17The Wisconsin group extended these studies in an ingenious experimental model in which donors and recipients played poker for 12 h sitting at round tables 18 (Fig. 6). Three trials were performed, which included 24 donors and 36 recipients. One-half of the recipients were fitted with diabolical restraints, either arm braces that allowed them to play cards but not touch their face or a shield that left the hands free but kept them away from the face. The attack rates for rhinovirus infection in the restrained and unrestrained recipient volunteers were 56 and 67%, respectively, strongly supporting transmission via the air, not the hands. Furthermore when 12 susceptible volunteers were removed to a separate room and compelled to play stud poker with chips and cards heavily contaminated with secretions from ill volunteers, none became ill. Surprisingly, relatively low titers of virus were found even on chips and cards that were sticky with secretions. The Wisconsin group argued that the high rate of transmission via the hands in the Virginia experiments might be attributable to intensive contact with fresh wet secretions produced by volunteers who essentially blew their nose into their hand.
Fig. 6: Experimental conditions for studying the transmission of rhinovirus colds during a poker game.
D, donor;
R, recipient.
18INFLUENZA
The explosive spread of influenza after the annual introduction of virus into a community suggests airborne transmission. However, there are surprisingly few studies that shed light on this issue.
The ferret model of influenza provides a convenient system in which to study the transmission of influenza. 19 Efficient transmission of infection from ill to susceptible ferrets was documented regardless of whether the ferrets were separated by a long straight air duct or by ducts in the shape of a “s” or “u.” Presumably, large respiratory droplets could not negotiate the bends in the ducts, whereas aerosols of droplet nuclei could. Studies in a mouse model of influenza also supported transmission by droplet nuclei. 20 These experiments were replicated in a natural human experiment in the Veterans Administration Hospital in Livermore, CA. 21 Patients with tuberculosis were housed either in a building with ceiling ultraviolet radiation or in a nonirradiated building, depending on the stage of their tuberculosis management. The attack during the 1957 to 1958 influenza season was only 2% in the irradiated group, compared with 19% in the nonirradiated patients and 18% in hospital personnel.

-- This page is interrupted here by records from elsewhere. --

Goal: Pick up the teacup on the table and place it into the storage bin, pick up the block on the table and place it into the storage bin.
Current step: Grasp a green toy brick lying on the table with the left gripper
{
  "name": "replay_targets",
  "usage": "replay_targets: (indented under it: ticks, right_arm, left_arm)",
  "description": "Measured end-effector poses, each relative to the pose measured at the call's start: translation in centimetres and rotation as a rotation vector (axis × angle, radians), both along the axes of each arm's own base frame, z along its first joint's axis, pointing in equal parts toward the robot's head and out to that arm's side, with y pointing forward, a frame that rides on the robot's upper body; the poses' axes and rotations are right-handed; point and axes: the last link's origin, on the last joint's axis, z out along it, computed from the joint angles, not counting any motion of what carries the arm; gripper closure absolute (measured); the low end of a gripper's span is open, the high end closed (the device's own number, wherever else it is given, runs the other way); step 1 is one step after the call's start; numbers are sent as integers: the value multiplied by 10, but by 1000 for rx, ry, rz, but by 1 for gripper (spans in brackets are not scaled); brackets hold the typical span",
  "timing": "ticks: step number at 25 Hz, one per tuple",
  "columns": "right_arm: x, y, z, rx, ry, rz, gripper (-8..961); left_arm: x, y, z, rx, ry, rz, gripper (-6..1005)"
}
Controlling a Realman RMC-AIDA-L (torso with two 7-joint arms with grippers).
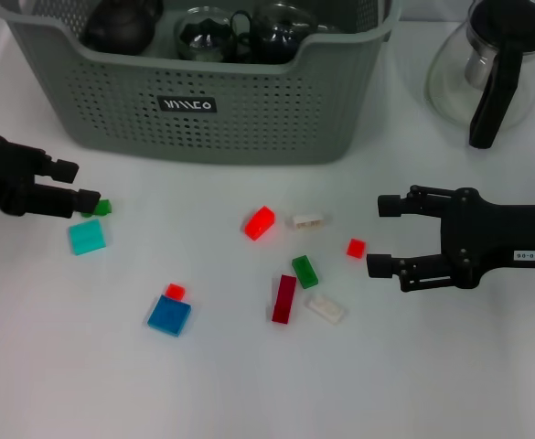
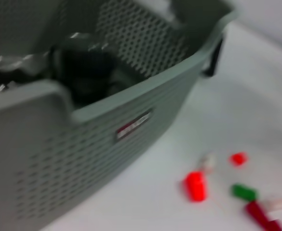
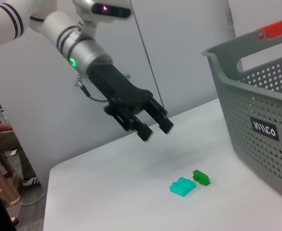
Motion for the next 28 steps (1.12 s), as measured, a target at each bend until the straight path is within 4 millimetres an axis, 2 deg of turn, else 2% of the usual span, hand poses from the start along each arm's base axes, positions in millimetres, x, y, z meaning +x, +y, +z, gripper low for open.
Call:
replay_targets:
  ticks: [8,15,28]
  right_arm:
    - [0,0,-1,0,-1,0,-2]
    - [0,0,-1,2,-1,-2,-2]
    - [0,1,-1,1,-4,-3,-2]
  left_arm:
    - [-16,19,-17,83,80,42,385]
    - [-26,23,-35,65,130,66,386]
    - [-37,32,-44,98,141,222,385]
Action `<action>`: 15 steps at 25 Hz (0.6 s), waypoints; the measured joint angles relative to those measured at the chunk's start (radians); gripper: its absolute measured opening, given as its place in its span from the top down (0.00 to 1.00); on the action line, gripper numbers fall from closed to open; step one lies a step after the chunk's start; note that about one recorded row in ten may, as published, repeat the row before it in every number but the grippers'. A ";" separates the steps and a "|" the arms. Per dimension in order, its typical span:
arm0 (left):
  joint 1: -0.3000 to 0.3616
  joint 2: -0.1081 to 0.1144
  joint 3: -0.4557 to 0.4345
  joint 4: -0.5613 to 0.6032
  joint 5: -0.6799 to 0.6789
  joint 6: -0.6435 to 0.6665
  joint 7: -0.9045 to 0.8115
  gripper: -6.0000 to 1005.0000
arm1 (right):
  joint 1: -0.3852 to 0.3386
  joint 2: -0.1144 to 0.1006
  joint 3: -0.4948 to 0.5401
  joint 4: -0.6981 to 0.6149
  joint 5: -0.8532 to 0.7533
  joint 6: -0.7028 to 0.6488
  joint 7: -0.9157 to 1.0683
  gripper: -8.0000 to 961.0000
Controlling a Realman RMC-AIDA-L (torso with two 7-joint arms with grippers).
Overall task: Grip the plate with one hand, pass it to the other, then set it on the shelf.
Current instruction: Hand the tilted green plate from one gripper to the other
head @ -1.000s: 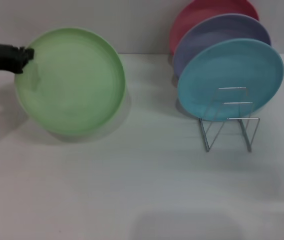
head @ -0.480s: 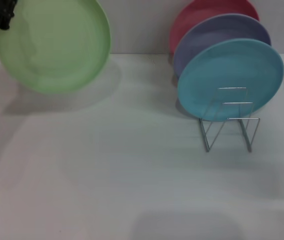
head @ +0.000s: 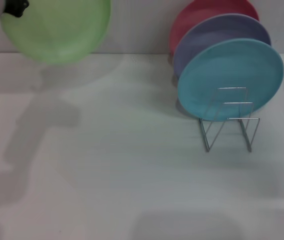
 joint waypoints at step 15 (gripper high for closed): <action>0.025 -0.003 0.380 -0.329 0.097 0.804 -0.536 0.94 | -0.001 0.000 0.002 0.010 0.001 0.008 0.000 0.37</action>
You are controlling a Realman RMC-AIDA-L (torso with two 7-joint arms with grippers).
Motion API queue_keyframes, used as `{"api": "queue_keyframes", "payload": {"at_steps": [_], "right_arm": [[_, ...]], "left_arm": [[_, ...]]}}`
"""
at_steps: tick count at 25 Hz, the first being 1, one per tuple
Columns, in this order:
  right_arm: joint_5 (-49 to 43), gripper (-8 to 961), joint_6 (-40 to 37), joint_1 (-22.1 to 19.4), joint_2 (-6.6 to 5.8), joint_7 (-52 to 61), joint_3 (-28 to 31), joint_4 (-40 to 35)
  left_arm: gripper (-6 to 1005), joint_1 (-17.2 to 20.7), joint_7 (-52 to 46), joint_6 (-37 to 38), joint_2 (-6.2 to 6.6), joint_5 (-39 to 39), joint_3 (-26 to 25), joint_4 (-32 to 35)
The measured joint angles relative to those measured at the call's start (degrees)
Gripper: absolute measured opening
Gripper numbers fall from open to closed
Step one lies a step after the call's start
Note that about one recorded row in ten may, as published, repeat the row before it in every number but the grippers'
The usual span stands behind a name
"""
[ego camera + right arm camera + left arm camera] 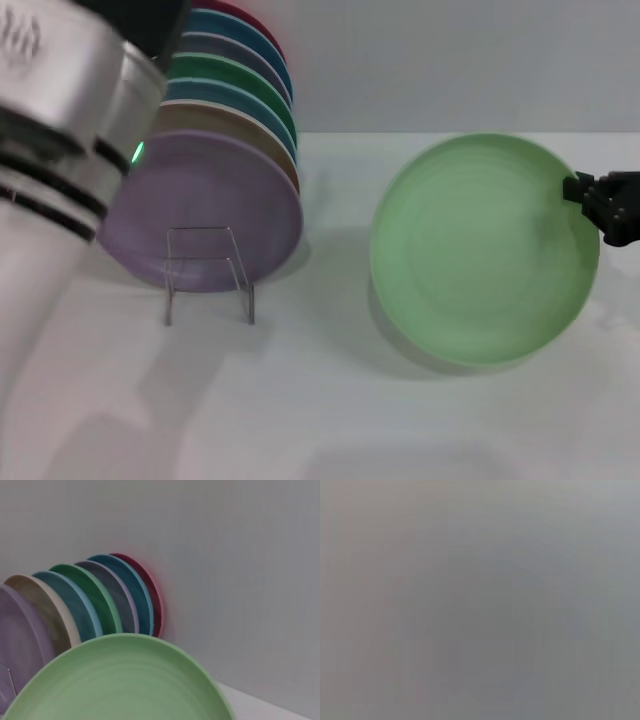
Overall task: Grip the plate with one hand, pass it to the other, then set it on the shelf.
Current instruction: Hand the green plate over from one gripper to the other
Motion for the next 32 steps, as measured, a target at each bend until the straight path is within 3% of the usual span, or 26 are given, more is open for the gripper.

Perhaps the most dramatic evidence for airborne spread of influenza occurred during a flight from Anchorage to Kodiak, with an intermediate stop in Homer, AK. 22 The plane experienced mechanical difficulty in Homer and had to remain on the ground, its ventilation system inoperative, for a number of hours. Within 72 h 72% of the 54 people on the plane became ill with typical symptoms of influenza. The attack rate was highest in those who remained on the crippled plane the longest; the 6 passengers who immediately deplaned remained well. This point-source outbreak was initiated by a 21-year-old woman who boarded the flight in Homer and developed fever, chills and cough within 15 min. During her stay on board, people on the plane moved about frequently, but few had close contact with her. It appeared that airborne spread was responsible for this outbreak, perhaps aided by the relatively low humidity, which prolongs survival of influenza virus.
SUMMARY
Respiratory viruses in the home exploit multiple modes of transmission. RSV is transmitted primarily by contact with ill children and contaminated objects in the environment. Influenza appears to be spread mainly by airborne droplet nuclei. Despite many years of study, from the plains of Salisbury, to the hills of Virginia, to the collegiate environment of Madison, WI, the precise routes rhinovirus takes to inflict the misery of the common cold on a susceptible population remain controversial.